INFORMATION PROVIDED –
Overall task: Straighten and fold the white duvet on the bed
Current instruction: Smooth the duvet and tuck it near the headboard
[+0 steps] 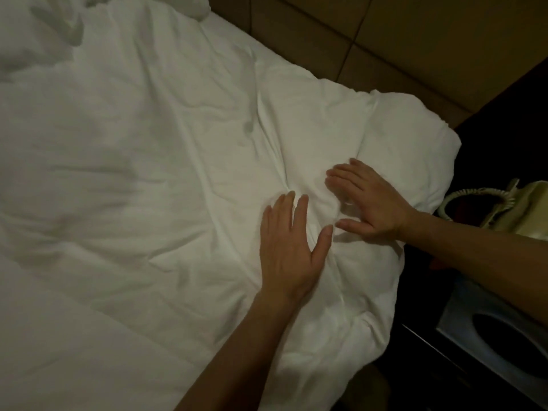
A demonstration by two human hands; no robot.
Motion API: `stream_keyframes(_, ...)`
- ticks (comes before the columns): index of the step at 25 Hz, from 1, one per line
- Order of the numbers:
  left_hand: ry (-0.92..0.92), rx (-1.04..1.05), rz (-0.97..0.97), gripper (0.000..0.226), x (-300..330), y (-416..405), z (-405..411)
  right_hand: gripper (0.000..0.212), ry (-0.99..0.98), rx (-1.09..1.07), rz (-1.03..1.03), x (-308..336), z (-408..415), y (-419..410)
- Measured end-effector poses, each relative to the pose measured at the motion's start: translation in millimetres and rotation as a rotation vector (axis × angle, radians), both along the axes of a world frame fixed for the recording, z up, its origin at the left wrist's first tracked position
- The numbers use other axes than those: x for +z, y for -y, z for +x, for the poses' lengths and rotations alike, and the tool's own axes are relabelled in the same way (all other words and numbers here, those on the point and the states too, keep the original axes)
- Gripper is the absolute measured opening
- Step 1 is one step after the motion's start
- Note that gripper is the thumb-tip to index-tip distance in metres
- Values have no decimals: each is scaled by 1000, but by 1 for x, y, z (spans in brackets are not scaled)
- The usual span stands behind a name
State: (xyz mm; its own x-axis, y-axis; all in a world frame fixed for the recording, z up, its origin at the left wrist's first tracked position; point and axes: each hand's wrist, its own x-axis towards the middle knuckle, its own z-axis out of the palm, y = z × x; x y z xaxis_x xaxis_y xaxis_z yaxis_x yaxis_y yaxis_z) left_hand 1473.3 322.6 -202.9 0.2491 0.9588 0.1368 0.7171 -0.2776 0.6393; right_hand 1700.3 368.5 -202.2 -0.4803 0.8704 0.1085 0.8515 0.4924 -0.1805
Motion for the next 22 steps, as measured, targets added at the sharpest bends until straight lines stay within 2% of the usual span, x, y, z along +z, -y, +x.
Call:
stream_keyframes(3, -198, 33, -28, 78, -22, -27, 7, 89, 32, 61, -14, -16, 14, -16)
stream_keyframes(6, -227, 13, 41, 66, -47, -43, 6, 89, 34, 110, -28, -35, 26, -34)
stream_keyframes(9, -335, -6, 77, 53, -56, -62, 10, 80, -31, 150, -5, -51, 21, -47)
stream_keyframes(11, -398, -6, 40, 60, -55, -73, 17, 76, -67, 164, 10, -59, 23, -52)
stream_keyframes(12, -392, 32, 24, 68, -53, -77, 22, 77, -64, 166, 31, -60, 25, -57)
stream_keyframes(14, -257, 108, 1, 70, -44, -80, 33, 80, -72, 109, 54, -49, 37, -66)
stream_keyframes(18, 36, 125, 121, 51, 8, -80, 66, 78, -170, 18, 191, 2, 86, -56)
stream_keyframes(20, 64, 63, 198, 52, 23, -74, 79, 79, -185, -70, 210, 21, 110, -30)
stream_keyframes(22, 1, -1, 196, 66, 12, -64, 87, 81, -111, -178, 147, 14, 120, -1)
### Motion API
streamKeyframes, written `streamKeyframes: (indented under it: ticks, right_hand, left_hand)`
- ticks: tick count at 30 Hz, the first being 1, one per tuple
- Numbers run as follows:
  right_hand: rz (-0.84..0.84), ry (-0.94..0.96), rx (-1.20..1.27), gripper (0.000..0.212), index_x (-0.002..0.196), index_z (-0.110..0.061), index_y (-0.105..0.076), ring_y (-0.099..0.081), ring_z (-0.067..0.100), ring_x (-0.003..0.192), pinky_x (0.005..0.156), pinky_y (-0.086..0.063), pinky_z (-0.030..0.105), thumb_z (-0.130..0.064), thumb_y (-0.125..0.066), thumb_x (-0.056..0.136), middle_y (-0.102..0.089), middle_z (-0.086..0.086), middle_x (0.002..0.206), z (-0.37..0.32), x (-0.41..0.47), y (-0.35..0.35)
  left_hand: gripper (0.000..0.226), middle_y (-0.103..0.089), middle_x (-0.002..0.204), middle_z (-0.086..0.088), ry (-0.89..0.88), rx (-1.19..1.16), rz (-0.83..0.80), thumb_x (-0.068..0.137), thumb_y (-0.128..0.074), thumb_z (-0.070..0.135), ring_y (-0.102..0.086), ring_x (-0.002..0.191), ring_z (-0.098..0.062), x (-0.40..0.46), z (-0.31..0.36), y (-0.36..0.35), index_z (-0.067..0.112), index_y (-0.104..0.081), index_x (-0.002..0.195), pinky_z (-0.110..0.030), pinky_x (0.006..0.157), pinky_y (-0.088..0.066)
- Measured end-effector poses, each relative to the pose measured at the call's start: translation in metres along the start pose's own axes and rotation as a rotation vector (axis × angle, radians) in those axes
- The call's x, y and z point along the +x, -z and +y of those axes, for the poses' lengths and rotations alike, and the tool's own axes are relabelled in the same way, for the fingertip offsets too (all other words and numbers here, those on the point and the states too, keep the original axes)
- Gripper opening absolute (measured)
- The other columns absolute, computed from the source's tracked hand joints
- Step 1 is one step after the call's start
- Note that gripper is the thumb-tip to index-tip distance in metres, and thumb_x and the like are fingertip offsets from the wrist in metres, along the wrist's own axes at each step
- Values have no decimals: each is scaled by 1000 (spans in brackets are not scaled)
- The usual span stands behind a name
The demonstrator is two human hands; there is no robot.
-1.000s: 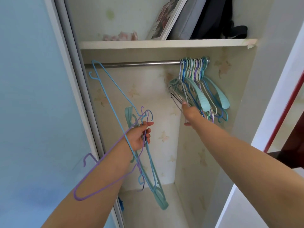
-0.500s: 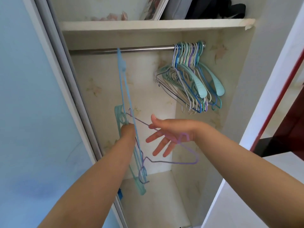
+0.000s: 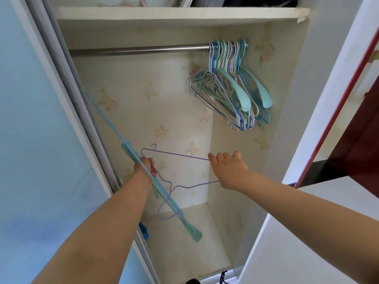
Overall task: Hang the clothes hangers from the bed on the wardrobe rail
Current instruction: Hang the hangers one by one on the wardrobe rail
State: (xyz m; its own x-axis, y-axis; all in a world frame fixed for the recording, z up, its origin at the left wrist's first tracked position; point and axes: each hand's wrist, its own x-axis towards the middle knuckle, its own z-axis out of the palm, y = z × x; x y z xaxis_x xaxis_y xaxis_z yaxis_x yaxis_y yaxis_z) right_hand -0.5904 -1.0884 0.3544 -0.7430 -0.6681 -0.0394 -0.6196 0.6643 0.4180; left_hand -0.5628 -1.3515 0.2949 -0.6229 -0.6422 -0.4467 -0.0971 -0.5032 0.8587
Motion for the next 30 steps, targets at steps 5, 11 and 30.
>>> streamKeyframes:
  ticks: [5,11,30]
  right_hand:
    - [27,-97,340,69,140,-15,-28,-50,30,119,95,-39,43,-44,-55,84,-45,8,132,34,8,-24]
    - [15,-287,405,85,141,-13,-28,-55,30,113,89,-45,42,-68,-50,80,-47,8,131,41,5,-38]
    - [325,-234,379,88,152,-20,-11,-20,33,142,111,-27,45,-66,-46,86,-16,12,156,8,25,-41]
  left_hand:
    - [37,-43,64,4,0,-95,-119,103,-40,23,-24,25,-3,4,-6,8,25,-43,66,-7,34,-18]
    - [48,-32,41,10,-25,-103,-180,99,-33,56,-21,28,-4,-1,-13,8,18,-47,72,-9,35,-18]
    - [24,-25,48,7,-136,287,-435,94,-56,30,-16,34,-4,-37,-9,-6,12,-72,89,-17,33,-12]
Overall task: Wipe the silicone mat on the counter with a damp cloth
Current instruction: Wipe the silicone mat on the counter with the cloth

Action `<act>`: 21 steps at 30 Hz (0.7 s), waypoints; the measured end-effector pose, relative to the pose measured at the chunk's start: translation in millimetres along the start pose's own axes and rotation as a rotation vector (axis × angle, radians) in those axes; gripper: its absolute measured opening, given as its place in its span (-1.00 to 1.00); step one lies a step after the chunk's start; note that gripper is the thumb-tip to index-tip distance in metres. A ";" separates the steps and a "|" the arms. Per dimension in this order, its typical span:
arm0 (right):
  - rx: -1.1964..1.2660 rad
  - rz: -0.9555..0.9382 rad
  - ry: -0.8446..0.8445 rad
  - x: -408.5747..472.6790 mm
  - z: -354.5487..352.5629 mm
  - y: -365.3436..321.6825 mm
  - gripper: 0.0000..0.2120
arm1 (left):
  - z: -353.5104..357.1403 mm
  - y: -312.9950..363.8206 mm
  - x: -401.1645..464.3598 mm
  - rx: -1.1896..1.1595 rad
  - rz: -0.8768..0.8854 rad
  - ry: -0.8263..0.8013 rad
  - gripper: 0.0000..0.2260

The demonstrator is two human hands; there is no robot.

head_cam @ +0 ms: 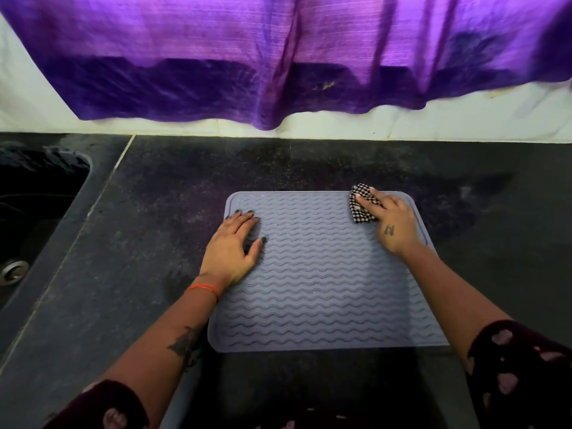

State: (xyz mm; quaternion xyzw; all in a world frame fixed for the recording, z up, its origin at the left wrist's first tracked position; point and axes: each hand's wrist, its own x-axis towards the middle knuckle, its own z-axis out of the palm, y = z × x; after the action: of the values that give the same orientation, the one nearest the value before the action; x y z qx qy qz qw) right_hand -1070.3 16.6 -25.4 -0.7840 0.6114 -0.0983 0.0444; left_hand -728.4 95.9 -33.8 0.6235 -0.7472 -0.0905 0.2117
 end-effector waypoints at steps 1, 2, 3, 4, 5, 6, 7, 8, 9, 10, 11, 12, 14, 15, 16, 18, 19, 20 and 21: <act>0.020 -0.021 -0.022 3.3 -4.3 2.1 -0.26 | 0.2 -0.5 0.2 -0.004 0.001 -0.004 -0.40; 0.045 -0.038 -0.025 6.4 -10.1 5.1 -0.27 | 0.2 -0.6 0.2 -0.005 0.001 -0.004 -0.40; 0.076 -0.037 -0.003 7.7 -16.3 8.0 -0.30 | 0.1 -0.5 -0.1 -0.002 0.002 -0.002 -0.40; 0.095 0.006 0.028 6.3 -20.7 10.8 -0.33 | 0.2 -0.3 -0.3 0.001 0.003 0.000 -0.40; 0.078 0.068 0.051 2.7 -22.7 12.6 -0.34 | 0.0 -0.4 -0.2 0.001 0.004 0.003 -0.40; 0.027 0.131 0.055 -2.6 -22.5 12.6 -0.34 | -0.1 -0.9 0.1 0.000 0.002 0.004 -0.40; -0.032 0.171 0.040 -8.1 -20.4 11.7 -0.33 | 0.2 -1.3 0.0 0.001 0.001 0.001 -0.40; -0.073 0.185 0.016 -12.2 -18.6 10.4 -0.33 | 0.6 -1.3 -0.3 0.002 -0.001 -0.001 -0.40; -0.098 0.187 -0.009 -11.7 -18.1 10.4 -0.33 | 0.7 -1.2 -0.1 0.003 -0.001 0.001 -0.40; -0.109 0.196 -0.037 -9.0 -20.8 9.8 -0.35 | 0.4 -1.0 0.1 0.001 0.001 0.002 -0.41; -0.111 0.202 -0.070 -4.9 -25.4 9.3 -0.37 | 0.3 -0.7 0.0 -0.002 0.000 0.003 -0.41; -0.116 0.203 -0.097 -0.1 -31.0 9.3 -0.38 | 0.0 -0.4 0.0 -0.002 -0.001 0.006 -0.42; -0.153 0.201 -0.106 6.4 -41.1 8.1 -0.40 | 0.0 0.4 -0.8 0.001 -0.002 0.008 -0.43; -0.174 0.197 -0.086 6.7 -43.7 6.3 -0.40 | 0.0 0.5 -0.9 0.003 0.000 0.007 -0.43; -0.184 0.188 -0.065 4.5 -43.3 2.7 -0.40 | 0.1 0.4 -0.8 0.003 0.001 0.007 -0.43; -0.187 0.163 -0.058 -4.4 -33.2 -9.1 -0.37 | 0.3 -0.1 -0.3 0.002 0.001 0.008 -0.42; -0.202 0.161 -0.074 -8.0 -27.2 -15.1 -0.35 | 0.2 -0.4 -0.3 0.002 0.002 0.008 -0.42; -0.220 0.168 -0.088 -8.6 -23.6 -18.0 -0.35 | 0.2 0.0 -0.4 0.002 0.002 0.007 -0.42; -0.222 0.173 -0.095 -5.1 -24.5 -18.7 -0.35 | -0.1 0.3 -0.3 0.002 0.001 0.008 -0.42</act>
State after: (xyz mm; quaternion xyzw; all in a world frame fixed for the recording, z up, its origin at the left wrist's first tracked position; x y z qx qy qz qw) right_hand -1058.9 27.4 1.6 -0.7323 0.6809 0.0112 -0.0055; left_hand -728.6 96.2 -33.7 0.6239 -0.7466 -0.0870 0.2141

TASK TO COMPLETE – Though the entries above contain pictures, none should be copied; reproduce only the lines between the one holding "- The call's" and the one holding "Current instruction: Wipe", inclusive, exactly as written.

TASK RESULT –
- The call's x, y and z point along the +x, -z and +y of those axes, for the poses' lengths and rotations alike, and the tool's own axes are relabelled in the same way, for the fingertip offsets too (all other words and numbers here, those on the point and the states too, keep the original axes)
- Gripper opening absolute (measured)
- The other columns absolute, computed from the source's tracked hand joints
- Step 1 is one step after the call's start
- Note that gripper is the thumb-tip to index-tip distance in metres, and thumb_x and the like are fingertip offsets from the wrist in metres, along the wrist's own axes at each step
- Values have no decimals: each is scaled by 1000 (spans in brackets are not scaled)
- The usual span stands behind a name
The demonstrator is two human hands; there is no robot.
-1.000s: 
-0.500s: 
+0.000s: 
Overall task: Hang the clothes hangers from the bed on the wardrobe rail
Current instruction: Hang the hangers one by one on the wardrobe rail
State: (xyz m; its own x-axis, y-axis; all in a world frame fixed for the recording, z up, its origin at the left wrist's first tracked position; point and axes: each hand's wrist, its own x-axis towards the middle knuckle, its own z-axis out of the palm, y = z × x; x y z xaxis_x xaxis_y xaxis_z yaxis_x yaxis_y yaxis_z) right_hand -0.5904 -1.0884 0.3544 -0.7430 -0.6681 -0.0394 -0.6196 0.6643 0.4180; left_hand -0.5628 -1.3515 0.2949 -0.6229 -0.6422 -0.4467 -0.0971 -0.5032 0.8587
Motion for the next 30 steps, targets at steps 5, 11 and 30.
>>> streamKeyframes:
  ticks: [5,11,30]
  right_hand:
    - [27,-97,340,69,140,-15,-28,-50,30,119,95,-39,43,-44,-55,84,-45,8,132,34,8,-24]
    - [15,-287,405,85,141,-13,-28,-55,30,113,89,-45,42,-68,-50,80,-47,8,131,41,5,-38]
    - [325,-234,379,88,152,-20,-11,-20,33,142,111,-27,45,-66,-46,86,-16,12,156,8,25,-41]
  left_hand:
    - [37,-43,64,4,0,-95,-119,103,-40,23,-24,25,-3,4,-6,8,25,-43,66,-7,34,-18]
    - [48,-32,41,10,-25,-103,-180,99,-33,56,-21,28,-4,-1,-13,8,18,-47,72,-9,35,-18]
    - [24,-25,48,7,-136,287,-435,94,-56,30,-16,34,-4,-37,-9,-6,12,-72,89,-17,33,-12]
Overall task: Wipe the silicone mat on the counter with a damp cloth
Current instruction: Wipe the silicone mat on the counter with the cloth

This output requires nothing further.